WORK ITEM. Go through the listing below and show each line that has the word "segment".

EXTRACTED DATA.
════════════════════

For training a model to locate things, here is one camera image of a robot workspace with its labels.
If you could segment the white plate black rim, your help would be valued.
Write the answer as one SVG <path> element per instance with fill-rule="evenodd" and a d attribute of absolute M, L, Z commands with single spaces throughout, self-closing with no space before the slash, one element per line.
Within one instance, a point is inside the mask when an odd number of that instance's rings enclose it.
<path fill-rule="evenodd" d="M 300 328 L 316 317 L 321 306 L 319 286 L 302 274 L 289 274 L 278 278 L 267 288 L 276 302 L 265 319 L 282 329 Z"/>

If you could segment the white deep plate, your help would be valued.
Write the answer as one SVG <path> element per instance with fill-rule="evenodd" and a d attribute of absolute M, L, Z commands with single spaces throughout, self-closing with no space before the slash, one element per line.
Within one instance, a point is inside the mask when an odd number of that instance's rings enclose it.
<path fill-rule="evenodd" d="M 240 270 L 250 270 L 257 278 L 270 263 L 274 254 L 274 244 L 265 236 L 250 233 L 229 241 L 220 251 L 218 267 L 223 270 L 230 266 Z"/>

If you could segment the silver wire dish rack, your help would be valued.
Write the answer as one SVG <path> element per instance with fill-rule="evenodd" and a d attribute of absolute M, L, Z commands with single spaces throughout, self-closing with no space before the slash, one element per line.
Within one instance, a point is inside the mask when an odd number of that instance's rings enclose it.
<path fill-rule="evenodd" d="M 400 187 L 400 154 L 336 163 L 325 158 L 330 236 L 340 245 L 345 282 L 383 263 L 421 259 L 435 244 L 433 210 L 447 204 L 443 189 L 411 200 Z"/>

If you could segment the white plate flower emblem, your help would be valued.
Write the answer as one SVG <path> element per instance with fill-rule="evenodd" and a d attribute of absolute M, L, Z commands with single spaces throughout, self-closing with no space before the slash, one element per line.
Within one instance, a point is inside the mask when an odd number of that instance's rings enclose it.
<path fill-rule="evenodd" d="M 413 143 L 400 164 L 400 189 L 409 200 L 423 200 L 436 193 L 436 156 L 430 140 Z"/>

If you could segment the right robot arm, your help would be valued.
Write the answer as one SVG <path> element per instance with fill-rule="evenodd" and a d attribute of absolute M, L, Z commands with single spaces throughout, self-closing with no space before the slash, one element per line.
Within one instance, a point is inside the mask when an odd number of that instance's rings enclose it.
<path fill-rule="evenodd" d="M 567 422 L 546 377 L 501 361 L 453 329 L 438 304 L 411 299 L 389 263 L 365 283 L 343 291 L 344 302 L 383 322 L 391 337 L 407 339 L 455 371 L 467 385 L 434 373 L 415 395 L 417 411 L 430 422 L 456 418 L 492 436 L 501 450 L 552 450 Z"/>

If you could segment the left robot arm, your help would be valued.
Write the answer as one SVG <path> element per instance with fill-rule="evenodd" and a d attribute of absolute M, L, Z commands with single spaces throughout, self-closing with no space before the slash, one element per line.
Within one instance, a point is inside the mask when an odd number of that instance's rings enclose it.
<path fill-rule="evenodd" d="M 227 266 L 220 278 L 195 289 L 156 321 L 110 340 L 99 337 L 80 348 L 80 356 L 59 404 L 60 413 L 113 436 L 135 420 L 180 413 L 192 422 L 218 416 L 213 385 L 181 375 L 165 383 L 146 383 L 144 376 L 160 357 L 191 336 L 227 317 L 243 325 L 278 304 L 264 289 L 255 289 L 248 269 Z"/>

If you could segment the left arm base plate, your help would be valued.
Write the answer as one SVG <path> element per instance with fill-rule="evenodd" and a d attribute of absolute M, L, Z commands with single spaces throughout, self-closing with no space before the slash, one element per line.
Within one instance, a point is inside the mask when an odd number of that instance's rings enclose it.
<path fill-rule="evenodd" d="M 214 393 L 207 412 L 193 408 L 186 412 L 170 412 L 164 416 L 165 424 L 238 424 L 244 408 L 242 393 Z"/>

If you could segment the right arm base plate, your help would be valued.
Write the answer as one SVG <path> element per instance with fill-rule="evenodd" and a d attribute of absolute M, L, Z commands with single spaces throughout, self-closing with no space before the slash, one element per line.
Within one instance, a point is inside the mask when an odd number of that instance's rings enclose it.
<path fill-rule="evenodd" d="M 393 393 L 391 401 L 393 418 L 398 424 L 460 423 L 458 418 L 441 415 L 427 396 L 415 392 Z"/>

════════════════════

RESPONSE.
If you could segment the white plate black rim, your help would be valued.
If you could segment the white deep plate, your help would be valued.
If you could segment the silver wire dish rack, your help would be valued.
If you could segment the white plate flower emblem, your help would be valued.
If you could segment the right robot arm, your help would be valued.
If you could segment the left robot arm, your help would be valued.
If you could segment the left arm base plate, your help would be valued.
If you could segment the right arm base plate, your help would be valued.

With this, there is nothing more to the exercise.